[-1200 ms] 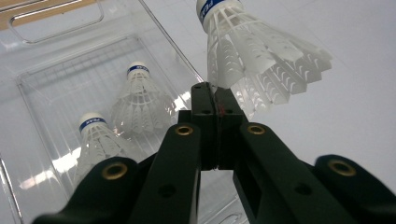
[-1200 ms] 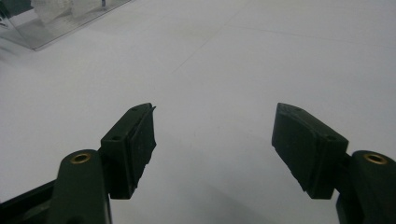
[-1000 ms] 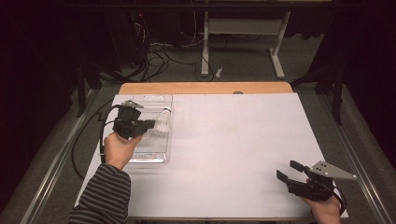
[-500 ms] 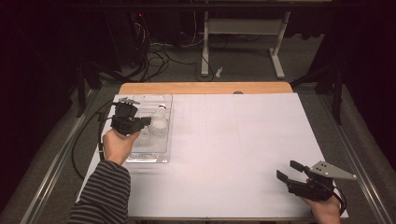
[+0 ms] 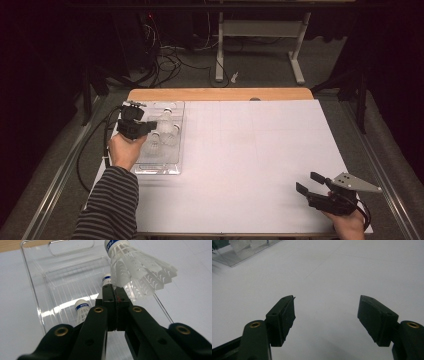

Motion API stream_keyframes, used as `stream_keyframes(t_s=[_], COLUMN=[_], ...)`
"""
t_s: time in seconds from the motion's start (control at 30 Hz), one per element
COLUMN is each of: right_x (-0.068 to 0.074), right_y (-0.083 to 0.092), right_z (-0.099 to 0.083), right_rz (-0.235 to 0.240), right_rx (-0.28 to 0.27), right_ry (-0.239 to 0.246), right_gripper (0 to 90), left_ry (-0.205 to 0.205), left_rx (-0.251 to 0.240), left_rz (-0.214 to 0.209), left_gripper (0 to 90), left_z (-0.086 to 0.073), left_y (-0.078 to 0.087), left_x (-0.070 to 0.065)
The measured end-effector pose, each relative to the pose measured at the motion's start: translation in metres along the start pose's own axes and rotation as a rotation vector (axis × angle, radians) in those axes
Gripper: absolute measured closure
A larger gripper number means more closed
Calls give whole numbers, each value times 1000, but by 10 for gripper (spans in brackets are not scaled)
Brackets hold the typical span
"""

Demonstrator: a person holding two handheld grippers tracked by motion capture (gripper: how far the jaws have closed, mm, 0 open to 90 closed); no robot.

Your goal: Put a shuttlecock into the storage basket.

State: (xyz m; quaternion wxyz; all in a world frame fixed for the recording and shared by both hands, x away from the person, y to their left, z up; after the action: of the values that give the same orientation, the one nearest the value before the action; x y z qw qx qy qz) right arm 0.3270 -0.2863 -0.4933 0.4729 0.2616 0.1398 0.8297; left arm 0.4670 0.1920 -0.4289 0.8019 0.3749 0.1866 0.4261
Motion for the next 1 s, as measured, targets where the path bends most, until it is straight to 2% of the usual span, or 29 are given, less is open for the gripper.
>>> stream_keyframes(t_s=[0.3,0.53,1.0], right_x=[0,0,0], right_y=[0,0,0], right_z=[0,0,0], right_rz=[2,2,2], right_rx=[4,3,4], right_ry=[-5,-4,-4], right_gripper=[305,305,305], left_ry=[28,70,111], left_rx=[23,45,61], left_rz=[29,41,59], left_gripper=[895,894,893], left_z=[2,-1,-4], left_y=[-9,-17,-26], left_x=[10,19,27])
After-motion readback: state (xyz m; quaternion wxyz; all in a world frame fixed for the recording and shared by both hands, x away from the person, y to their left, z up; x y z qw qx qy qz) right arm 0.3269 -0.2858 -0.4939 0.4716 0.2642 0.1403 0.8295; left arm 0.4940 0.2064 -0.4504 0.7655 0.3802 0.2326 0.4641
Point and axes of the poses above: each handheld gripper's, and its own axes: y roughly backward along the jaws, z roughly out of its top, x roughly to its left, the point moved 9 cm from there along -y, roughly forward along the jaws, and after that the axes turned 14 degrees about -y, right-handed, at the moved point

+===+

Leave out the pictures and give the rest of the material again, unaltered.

[-1200 ms] 
[-1200 ms] 
[-1000 ms] 
[-500 ms] 
[+0 ms] 

Motion API stream_keyframes, used as `stream_keyframes(t_s=[_], COLUMN=[_], ...)`
"""
t_s: time in seconds from the motion's start (control at 30 Hz), one per element
COLUMN is each of: right_x (-0.068 to 0.074), right_y (-0.083 to 0.092), right_z (-0.099 to 0.083), right_rz (-0.235 to 0.240), right_rx (-0.28 to 0.27), right_ry (-0.239 to 0.246), right_gripper (0 to 90), left_ry (-0.205 to 0.205), left_rx (-0.251 to 0.240), left_rz (-0.214 to 0.209), left_gripper (0 to 90), left_z (-0.086 to 0.073), left_y (-0.078 to 0.087), left_x (-0.070 to 0.065)
The measured end-effector pose, each relative to the pose measured at the motion's start: translation in metres along the start pose's own axes and rotation as a rotation vector (axis × angle, radians) in those axes
Gripper: absolute measured closure
A larger gripper number means more closed
Calls give whole numbers, each value times 1000, but by 10 for gripper (spans in brackets are not scaled)
Brackets hold the typical span
"""

Demonstrator: a person holding two handheld grippers tracked by motion capture (gripper: how far the jaws have closed, mm, 0 open to 90 closed); no robot.

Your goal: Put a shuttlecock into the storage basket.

State: (xyz m; quaternion wxyz; all in a world frame fixed for the recording and shared by both hands, x away from the person, y to their left, z up; after the action: of the values that give the same orientation, the one nearest the value before the action; x y z qw qx qy qz) right arm 0.3270 -0.2863 -0.4933 0.4729 0.2616 0.1398 0.8297; left arm 0.4670 0.1920 -0.4289 0.8019 0.3749 0.1866 0.4261
Motion for the next 1 s, as measured, targets where the path bends most, until it is straight to 2% of the usual span, or 29 are given, less is open for the gripper.
>>> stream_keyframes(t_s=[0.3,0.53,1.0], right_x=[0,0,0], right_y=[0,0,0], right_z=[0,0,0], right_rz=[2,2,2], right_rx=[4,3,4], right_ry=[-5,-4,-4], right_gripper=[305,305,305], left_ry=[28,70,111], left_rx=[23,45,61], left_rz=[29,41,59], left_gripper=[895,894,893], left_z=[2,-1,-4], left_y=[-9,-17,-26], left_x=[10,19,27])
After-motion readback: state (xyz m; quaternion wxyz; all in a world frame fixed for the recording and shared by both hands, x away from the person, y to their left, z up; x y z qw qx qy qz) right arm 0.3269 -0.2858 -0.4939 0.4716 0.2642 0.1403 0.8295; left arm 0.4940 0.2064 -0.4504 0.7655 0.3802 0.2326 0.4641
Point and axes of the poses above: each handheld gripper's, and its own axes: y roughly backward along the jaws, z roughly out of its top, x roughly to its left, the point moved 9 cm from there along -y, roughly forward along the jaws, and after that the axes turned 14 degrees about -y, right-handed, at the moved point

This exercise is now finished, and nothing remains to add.